Memang di Pemilu 2024 perolehan suara PDI Perjuangan tergerus dibandingkan Pemilu 2019, tetapi PDI Perjuangan tetap berhasil jadi pemenang  disaat Joko Widodo tidak mendukung, bahkan sebagai musuh PDI Perjuangan.
Ini pembelajaran berharga yang layak dijadikan bahan analisa terhadap variabel cocktail effect terhadap kemenangan atau perolehan suara partai politik.
Sebagai bahan pertimbangan, di Pemilu 2024 nampak jelas Joko Widodo ingin mengembosi perolehan suara PDI Perjuangan, tetapi nyatanya PDI Perjuangan tetap berhasil menang pemilu.

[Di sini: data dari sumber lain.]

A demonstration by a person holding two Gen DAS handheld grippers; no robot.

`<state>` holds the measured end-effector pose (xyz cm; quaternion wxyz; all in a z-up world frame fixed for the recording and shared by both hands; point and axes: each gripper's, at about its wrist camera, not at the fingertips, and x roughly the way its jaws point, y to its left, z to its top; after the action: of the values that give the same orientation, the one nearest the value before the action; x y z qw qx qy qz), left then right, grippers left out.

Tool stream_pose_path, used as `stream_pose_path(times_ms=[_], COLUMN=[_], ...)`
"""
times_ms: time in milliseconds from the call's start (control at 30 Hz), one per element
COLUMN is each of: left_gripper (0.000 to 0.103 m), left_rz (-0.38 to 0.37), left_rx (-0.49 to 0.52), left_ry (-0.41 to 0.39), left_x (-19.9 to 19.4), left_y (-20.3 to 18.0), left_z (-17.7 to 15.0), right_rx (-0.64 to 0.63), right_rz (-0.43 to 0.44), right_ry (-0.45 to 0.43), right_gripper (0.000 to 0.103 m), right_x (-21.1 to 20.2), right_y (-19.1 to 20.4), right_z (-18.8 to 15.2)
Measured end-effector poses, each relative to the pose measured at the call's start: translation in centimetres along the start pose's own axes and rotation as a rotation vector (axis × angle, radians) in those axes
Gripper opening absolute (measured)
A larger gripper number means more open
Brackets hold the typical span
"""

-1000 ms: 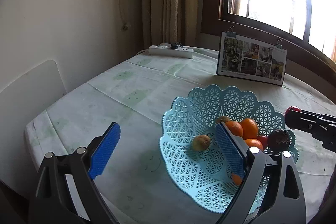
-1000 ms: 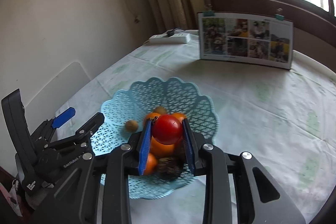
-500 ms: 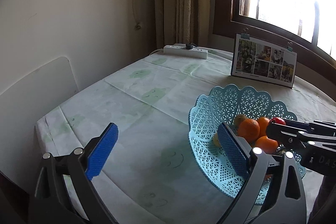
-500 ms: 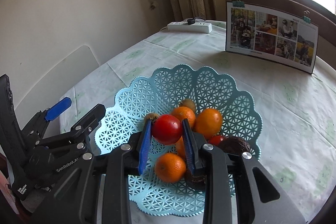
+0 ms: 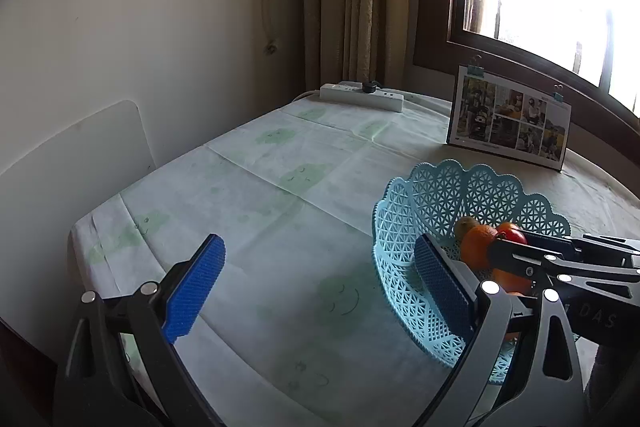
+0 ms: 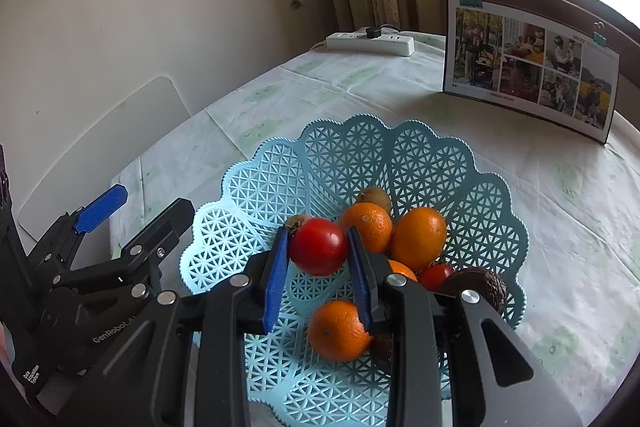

Di Pemilu 2024 PSI identik dengan Joko Widodo, dan Ketua Umum PSI Kaesang Pangarep adalah anak sulung Joko Widodo tetapi kenyataannya tidak lolos ke parlemen karena tidak melewati ambang batas parlemen.
Ironisnya lagi, Partai Gerindra hanya mampu duduk di posisi ketiga pemenang pemilu 2024, padahala calon presiden dukungan Joko Widodo adalah Prabowo Subianto sebagai Ketua Umum Partai Gerindra.
Malah yang duduk di posisi kedua dibawah PDI Perjuangan adalah Partai Golkar, bukan Gerindra.
Fenomena ini menimbulkan tanda tanya besar, sejauh mana sebenarnya pengaruh Joko Widodo terhadap pemenangan Pemilu bagi partai politik.
Jika Joko Widodo sangat berpengaruh terhadap besarnya perolehan suara partai di Pileg, logikanya Partai Gerindra semestinya layak sebagai pemenang Pemilu 2024.
Fakta ini tidak serta merta bisa dibandingkan dengan perolehan suara Prabowo Subianto di Pilpres, selain terbukti pengaruh Joko Widodo terhadap kemampuan PDI Perjuangan hattrick, pelaksanaan Pilpres 2024 tidak layak dijadikan sebagai variabel ukuran karena Pilpres kali ini dianggap tidak ideal, tidak berjalan dengan perlakuan yang baik, bahkan ditenggarai penun dengan intrik abuse power.
Oleh karena itu perolehan suara Pilpres tidak layak dijadikan bahan perbandingan dengan perolehan suara di Pilpres.